The PCS (3M (1997), AHIMA (1996)) is a multi-axial classification for medical and surgical procedures with a seven digits code. The first axis describes the field of application (medical and surgical, obstetrics, imaging, administration, measurement and monitoring, extra-corporeal therapies etc.). The meaning of the following six characters depends on the first character describing the field or section. For example, in the section "medical and surgical" there are six dimensions: body system, root operation, body part, approach, device and qualifier. The next figures, extracted from IT-EDUCTRA - p416 product, are showing the meaning of the seven digits of the code and a coding example.

 

 

 

 

 

 


 

 

 

 

 

The most important axis is the "root operation" which specifies the underlying objective of the procedure: 0=Bypass, 1=Change, 2=Creation, 3=Destruction, 4=Dilatation, 5=Division, ..., 9=Extraction, B=Fragmentation, C=Insertion, D=Inspection, ..., R=Revision, S=Transfer, T=Transplantation.
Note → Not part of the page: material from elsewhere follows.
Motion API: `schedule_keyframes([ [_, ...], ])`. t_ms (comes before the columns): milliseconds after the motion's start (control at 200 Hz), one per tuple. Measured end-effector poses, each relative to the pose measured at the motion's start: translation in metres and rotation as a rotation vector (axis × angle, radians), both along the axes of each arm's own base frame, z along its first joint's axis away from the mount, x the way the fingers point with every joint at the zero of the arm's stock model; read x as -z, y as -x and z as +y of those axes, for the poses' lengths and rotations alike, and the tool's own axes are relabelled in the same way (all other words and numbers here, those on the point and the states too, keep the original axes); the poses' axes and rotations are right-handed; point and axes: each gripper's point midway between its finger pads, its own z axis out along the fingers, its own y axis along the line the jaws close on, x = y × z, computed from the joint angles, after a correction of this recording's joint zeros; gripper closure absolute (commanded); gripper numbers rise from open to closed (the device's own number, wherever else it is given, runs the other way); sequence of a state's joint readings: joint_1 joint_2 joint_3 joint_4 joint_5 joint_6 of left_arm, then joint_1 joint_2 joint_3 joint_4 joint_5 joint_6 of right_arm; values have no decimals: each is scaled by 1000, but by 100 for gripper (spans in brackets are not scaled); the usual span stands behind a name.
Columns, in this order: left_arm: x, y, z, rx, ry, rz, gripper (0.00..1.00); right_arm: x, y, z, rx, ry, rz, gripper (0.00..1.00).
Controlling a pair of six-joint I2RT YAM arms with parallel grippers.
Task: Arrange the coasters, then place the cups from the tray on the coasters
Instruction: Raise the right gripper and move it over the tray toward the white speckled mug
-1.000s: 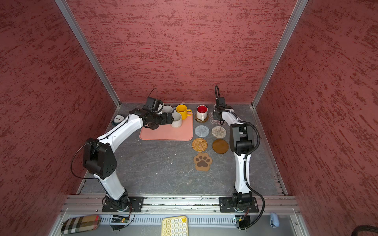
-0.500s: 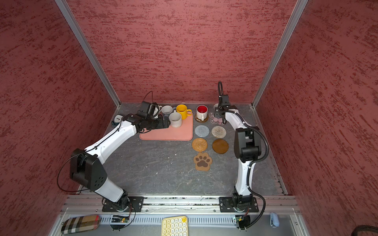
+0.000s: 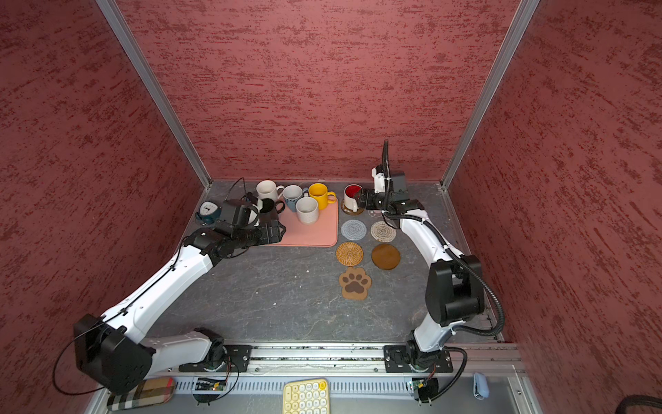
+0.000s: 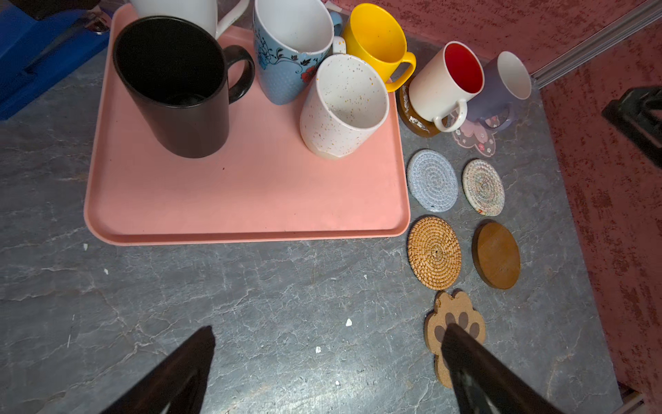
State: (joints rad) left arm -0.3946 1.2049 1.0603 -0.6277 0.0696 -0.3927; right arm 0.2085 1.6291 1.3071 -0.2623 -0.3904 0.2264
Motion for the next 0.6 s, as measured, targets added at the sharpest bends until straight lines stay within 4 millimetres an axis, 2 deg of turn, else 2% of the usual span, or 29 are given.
schedule_keyframes([
  [185,6,21,10,-5,7,-9,0,5,37,53,-231,-54,-21,14],
  [336,3,31,16,-11,13,-25,0,13,56,78,-353,-93,-62,11],
  [456,-5,36,20,-17,21,-44,0,17,56,85,-396,-122,-80,10],
  [601,-6,40,22,-19,21,-44,0,28,37,97,-434,-158,-78,7],
])
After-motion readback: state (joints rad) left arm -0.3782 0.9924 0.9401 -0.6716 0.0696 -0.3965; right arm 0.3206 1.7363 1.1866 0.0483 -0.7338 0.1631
There are 30 different root operations. Composite terms like appendectomy are never considered root operations. PCS does not involve information about the diagnostic or the pathology and morphology. The "not otherwise specified" (NOS) and "not elsewhere classified" classes are not allowed and eponyms (Billroth’s OP) are not included. PCS avoids multiple meanings for the same term by a standardised terminology. Different procedures have a unique term.

RCC - READ Clinical Classification was designed in the 80s by Dr. James Read to be used in electronic patient records. Terms are arranged in chapters covering almost all fields of healthcare (diseases, occupations, history/symptoms, signs/examinations, diagnostic procedures, radiology/diagnostic imaging, preventive procedures, operative procedures, other therapeutic procedures, administration, drugs/appliances, health status measurements, Diagnosis related Groups). Each code represents a clinical concept and an associated preferred term. It can be linked to a number of synonyms, acronyms, eponyms, abbreviations( to enable the use of natural language). The structure is hierarchical; the level of details is increasing top-down. RCC is compatible to all standard classifications (one-to-one cross reference). In the latest versions, terms may have multiple parents in the hierarchy.

Level Term Read ICD-9-CM

1 Circulatory system disease G 390-459

2 ischaemic heart disease G3 410-414

3 acute myocardial infection G30 410

4 anterior myocardial infarct G301 410.1

5 acute anteroseptal infarct G3011 410.1

The five level hierarchy of this code can be further detailed, but is mostly sufficient for clinically meaningful evaluations, especially for case mix, or patient management category grouping. In order to support the encoding of medical concepts in addition to the evaluation of coded medical records, a broad system of software tools and files are available in the whole field of the Read Codes. The Read codes cover primarily the requirements for the management of resources, that is diagnoses, procedures and medication; the requirements for areas such as occupation, signs and symptoms, and medical history are currently being extended in detail (
p416.doc). Up-dates on RCC can be found on NHS site.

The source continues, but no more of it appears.